> **WHAT THIS TASK INVOLVES**: Print word for word the first line of the listing below and every line after it, through the line with "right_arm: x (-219". Leave out the pictures and the rest.

> **PROVIDED MATERIAL**:

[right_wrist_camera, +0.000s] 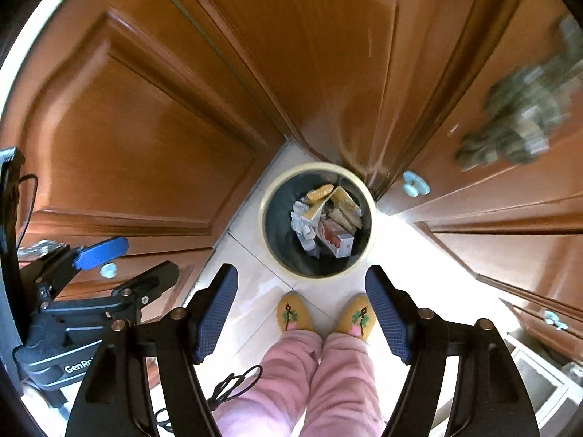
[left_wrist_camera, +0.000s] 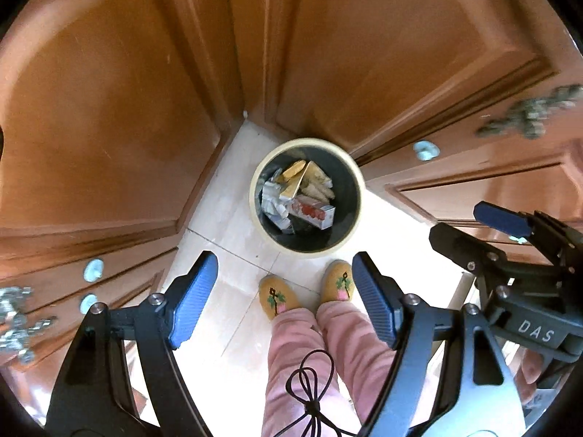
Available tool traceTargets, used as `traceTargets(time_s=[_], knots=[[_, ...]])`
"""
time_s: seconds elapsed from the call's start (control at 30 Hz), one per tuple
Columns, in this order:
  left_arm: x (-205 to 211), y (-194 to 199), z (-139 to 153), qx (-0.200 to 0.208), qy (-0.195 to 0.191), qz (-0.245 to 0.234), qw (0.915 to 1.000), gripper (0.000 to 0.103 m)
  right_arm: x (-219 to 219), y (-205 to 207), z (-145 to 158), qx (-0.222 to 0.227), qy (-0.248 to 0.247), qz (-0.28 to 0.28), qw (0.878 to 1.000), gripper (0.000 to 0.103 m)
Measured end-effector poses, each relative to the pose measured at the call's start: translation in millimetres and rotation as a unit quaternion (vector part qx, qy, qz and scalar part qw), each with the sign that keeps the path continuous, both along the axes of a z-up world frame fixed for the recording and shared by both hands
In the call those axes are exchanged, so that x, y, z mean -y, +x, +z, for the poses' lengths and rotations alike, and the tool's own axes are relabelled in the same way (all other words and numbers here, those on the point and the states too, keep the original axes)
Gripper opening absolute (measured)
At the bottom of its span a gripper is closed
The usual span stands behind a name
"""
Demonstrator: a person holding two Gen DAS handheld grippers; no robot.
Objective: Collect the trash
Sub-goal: 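Raise both open tools back toward the counter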
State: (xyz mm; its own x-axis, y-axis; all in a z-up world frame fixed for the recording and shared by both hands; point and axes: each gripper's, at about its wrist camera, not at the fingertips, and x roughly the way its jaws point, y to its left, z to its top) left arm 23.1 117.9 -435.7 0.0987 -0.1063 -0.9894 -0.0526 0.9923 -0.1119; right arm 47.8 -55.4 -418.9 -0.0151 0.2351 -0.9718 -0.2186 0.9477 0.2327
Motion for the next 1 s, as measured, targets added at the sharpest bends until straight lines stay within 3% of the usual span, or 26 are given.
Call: traceTargets(time_s=[0.3, 0.53, 0.63, 0.83, 1.0], knots=[[18, 4, 125, 0.076, 0.006, -0.068, 0.9948, 0.074, 17, 6, 143, 0.096, 0.007, -0.013, 0.995, 0.074], [27, 25, 217, 0.152, 0.008, -0.114, 0.9817, 0.074, 37, 19, 246, 0.174, 0.016, -0.06, 0.983, 0.074], [30, 35, 254, 0.187, 0.013, -0.137, 0.9726, 0.074, 45, 26, 281, 0.198, 0.019, -0.09, 0.976, 0.074], [49, 68, 323, 0.261, 0.059, -0.195, 0.9436, 0.074, 67, 57, 350, 0.238, 0.027, -0.134, 0.962, 0.074], [70, 104, 376, 0.299, 0.058, -0.229, 0.9246, 0.074, 91, 93, 408, 0.278, 0.038, -0.156, 0.947, 0.074]])
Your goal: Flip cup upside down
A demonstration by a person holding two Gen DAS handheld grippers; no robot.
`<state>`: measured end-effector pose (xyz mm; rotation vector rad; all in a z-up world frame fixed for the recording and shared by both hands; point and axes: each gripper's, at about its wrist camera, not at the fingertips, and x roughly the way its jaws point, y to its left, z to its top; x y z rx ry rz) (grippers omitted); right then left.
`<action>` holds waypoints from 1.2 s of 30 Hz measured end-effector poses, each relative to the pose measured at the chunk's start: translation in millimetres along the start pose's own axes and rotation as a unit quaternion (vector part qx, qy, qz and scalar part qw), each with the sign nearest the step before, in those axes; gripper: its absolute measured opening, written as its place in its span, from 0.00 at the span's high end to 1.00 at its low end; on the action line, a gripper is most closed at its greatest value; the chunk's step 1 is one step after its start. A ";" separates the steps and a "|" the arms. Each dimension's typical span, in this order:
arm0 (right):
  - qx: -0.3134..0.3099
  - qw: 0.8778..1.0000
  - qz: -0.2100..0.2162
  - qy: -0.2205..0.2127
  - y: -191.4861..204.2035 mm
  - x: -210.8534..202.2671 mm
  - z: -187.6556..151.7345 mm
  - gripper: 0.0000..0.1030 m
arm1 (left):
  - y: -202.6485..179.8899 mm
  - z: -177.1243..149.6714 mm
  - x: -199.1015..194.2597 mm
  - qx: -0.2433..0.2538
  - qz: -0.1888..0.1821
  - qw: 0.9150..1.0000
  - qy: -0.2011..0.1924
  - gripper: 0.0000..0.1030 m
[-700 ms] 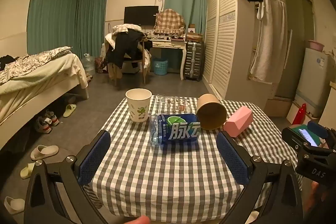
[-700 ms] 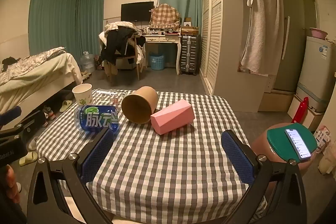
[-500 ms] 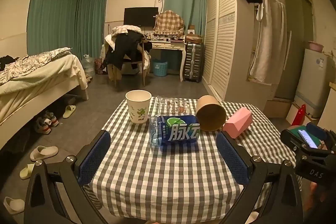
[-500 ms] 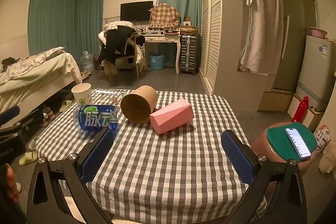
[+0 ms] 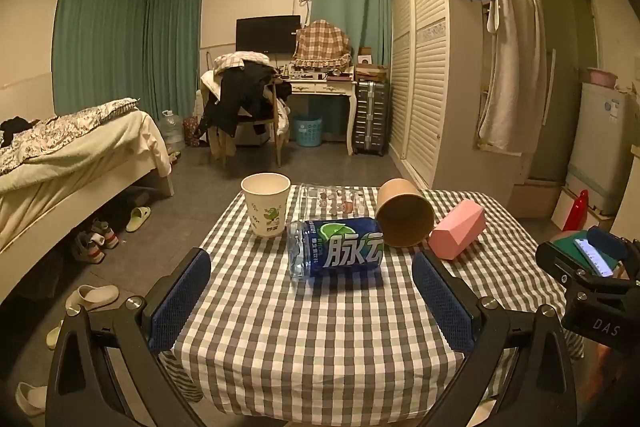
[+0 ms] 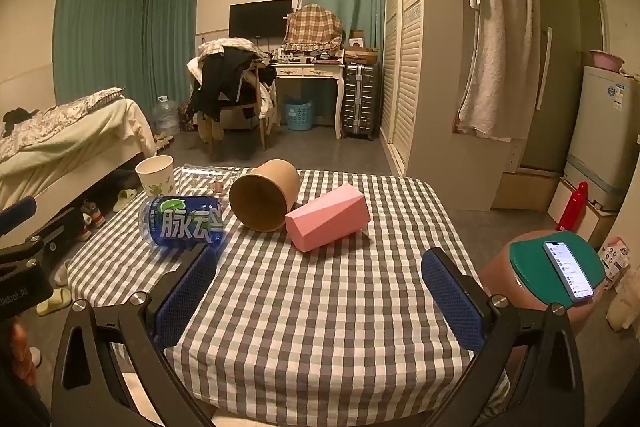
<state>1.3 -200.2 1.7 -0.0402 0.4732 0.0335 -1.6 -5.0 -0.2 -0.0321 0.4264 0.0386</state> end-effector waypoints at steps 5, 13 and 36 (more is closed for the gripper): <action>0.002 1.000 0.000 0.000 -0.4 -0.3 -1.4 0.00 | 1.6 -0.9 0.2 -0.002 0.002 1.000 0.000 0.00; 0.002 1.000 0.001 0.001 -1.4 -0.3 -1.4 0.00 | 1.5 -1.6 0.7 -0.002 0.002 1.000 -0.001 0.00; 0.002 1.000 0.001 0.001 -1.8 -0.1 -2.4 0.00 | 2.1 -4.2 1.5 -0.001 0.001 1.000 0.002 0.00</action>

> **EXERCISE OUTPUT**:
[right_wrist_camera, +0.000s] 
[left_wrist_camera, +0.000s] 
Available tool traceTargets, used as `traceTargets(time_s=[_], knots=[[_, ...]])`
"""
time_s: seconds elapsed from the call's start (control at 30 Hz), one per tuple
Columns, in this order:
  left_arm: x (-205 to 211), y (-194 to 199), z (-139 to 153), qx (-0.200 to 0.208), qy (-0.195 to 0.191), qz (-0.245 to 0.234), qw (0.915 to 1.000), gripper (0.000 to 0.103 m)
  right_arm: x (-219 to 219), y (-205 to 207), z (-145 to 158), qx (-0.222 to 0.227), qy (-0.248 to 0.247), qz (-0.28 to 0.28), qw (0.878 to 1.000), gripper (0.000 to 0.103 m)

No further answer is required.